SALLY OF THE SAWDUST

starring W.C. Fields and Carol Dempster

MOTION PICTURE MAGAZINE

November, 1925

Here's a fine picture bearing the D.W. Griffith trademark. It tells in the director's best manner a most compelling love story, one saturated with pointed comedy which is always well balanced with pathos. It travels its course with engaging charm and wit, showing sentiment where it belongs and satire, too. W.C. Fields, who plays the mirthful faker to the life, has an amazing comedy sense, and Griffith has permitted him carte blanche to color his role with his personality and complete bag of tricks. Carol Dempster contributes a performance full of feeling. She is spirited and tender, wistful and charming, a new Dempster, surely.


SALLY OF THE SAWDUST

starring W.C. Fields and Carol Dempster

MOTION PICTURE CLASSIC

August, 1925

This is rampant hokum yet it is bully entertainment. I want to say, without qualification, that it is Griffith's best picture since "Way Down East." You are sure to like it.

Griffith is Himself Again

Curiously, "Sally of the Sawdust" is best in the just the field that Griffith has been weakest - comedy. Griffith's humor has always seemed a terrible thing to me. In the past, he has repeatedly touched me with many poignant moments but he had never been able to get a laugh out of me.

"Sally of the Sawdust" is genuinely funny - boisterously funny without effort. Possibly a great deal of this is due to W.C. Fields, the Ziegfeld Follies comedian. Fields has appeared in pictures before. He made a series of small comedies, and he played in a Marion Davies film. Here, however, he bursts upon the silver-screen horizon as a comedian, more unctuous and mellow than any fun maker has been since John Bunny.

"Sally of the Sawdust" was adapted form a musical comedy, "Poppy," and the plot is pretty awful. Fields plays one Professor McGargle, sideshow faker. McGargle has a ward, little Sally, whose grandparents are the wealthiest - and most exclusive - people of a small New England town. The plot, such as it is, revolves around the adventures of McGargle and Sally and the ultimate reuniting of the little circus acrobat with her rich grandparents.
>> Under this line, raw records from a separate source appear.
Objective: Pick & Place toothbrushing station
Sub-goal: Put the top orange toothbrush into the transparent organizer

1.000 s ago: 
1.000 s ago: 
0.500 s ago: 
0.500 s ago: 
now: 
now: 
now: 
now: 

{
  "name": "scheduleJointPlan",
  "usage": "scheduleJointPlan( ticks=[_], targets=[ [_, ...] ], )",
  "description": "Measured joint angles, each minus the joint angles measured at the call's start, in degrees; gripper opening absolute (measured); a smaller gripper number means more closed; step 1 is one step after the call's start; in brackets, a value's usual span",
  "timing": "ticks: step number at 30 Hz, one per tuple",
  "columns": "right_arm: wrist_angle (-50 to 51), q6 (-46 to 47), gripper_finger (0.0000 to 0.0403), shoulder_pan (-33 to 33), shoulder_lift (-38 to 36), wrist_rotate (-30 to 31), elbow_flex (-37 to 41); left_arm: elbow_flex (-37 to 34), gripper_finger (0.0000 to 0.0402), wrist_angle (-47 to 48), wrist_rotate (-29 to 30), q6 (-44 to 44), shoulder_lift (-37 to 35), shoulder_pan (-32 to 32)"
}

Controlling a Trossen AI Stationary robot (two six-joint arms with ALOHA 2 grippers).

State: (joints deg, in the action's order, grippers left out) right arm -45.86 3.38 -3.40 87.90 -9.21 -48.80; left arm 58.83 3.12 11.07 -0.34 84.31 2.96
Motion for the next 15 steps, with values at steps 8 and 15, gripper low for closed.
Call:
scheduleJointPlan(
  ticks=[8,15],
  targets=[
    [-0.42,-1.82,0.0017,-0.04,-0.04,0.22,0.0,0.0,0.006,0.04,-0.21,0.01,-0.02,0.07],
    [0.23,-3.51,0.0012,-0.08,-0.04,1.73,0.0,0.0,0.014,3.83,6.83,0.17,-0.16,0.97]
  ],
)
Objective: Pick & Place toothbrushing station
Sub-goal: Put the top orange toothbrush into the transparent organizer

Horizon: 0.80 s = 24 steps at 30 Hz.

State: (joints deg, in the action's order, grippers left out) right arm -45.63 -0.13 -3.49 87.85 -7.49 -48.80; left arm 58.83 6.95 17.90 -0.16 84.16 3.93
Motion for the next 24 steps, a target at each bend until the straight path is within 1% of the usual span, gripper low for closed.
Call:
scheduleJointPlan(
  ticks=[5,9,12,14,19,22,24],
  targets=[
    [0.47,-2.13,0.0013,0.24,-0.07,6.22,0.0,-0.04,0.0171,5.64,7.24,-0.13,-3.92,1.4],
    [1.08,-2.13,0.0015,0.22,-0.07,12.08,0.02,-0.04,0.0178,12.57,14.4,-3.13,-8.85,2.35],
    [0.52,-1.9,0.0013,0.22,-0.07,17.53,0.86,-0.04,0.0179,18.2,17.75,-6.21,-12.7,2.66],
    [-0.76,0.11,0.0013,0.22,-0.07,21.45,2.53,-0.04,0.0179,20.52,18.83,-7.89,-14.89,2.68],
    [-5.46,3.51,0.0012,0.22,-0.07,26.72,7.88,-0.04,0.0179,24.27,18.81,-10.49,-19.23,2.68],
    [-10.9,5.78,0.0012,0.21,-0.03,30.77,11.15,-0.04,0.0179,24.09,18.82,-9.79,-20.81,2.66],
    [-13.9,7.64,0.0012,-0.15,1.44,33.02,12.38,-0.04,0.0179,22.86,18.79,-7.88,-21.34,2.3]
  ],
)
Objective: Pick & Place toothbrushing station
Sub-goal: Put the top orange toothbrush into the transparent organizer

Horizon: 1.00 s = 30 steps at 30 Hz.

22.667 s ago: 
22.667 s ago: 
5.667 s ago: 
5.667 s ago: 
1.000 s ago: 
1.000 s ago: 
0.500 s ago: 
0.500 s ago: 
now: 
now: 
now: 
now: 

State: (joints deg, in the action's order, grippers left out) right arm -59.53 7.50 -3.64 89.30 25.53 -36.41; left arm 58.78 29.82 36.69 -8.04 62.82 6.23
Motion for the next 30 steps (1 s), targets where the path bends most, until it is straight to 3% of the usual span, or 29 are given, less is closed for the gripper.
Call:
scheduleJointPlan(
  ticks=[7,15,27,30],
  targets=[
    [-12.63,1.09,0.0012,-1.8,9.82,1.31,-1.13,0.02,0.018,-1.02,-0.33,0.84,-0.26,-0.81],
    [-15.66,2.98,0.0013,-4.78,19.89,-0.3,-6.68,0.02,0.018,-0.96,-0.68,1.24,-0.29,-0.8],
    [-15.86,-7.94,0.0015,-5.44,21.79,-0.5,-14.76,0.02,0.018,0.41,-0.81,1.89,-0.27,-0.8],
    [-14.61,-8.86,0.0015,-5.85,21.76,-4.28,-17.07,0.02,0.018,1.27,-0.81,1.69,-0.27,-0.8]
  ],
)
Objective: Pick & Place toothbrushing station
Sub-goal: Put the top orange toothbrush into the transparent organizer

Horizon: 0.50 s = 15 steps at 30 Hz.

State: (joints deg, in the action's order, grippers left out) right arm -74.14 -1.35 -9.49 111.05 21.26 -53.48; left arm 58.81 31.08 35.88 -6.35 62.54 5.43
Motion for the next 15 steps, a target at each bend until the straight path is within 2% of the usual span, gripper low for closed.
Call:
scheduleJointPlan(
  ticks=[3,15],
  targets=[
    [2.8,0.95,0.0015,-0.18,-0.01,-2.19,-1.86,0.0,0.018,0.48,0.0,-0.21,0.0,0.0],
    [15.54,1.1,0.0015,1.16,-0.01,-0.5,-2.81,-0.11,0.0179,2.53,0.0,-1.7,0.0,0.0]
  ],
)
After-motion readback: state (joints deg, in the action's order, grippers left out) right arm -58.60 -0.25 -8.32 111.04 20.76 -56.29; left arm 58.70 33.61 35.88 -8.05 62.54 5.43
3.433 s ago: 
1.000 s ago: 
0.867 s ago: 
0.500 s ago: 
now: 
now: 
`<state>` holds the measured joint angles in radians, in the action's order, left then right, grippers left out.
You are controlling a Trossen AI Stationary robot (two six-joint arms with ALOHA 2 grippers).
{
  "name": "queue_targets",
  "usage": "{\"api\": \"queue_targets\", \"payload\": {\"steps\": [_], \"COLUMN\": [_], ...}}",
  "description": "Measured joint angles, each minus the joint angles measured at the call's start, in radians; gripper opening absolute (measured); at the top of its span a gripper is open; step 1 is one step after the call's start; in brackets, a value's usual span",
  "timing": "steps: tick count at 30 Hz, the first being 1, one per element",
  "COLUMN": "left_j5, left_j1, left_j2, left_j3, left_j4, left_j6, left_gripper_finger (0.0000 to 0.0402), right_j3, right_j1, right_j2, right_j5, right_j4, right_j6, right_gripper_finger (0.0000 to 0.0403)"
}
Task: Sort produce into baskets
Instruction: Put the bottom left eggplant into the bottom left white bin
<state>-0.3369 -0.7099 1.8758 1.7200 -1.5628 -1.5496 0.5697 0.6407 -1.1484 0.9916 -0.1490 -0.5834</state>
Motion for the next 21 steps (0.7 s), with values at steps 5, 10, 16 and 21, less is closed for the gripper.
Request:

As I have said, the plot is pertty bad - and yet Griffith has studded it with striking scenes. There is as beautiful a lyric moment as the screen has ever seen, when little Sally comes upon a grave in the family plot of the New England cemetery. There is the loveliest love scene, on the hillside of a private estate, since the little equestrienne of "He Who Gets Slapped" lost her heart to the circus rider upon their woodland excursion.

Carol Dempster's Hit

Let me hasten to comment upon the performance of Carol Dempster as Sally. It was not until "Isn't Life Wonderful" that I thought Miss Dempster could act. Her playing here is approaching genuine cinematic greatness. Her work has softened, gained histrionic breadth, and grown in surprising fashion. She is both moving and humorous in "Sally of the Sawdust," Miss Dempster has arrived.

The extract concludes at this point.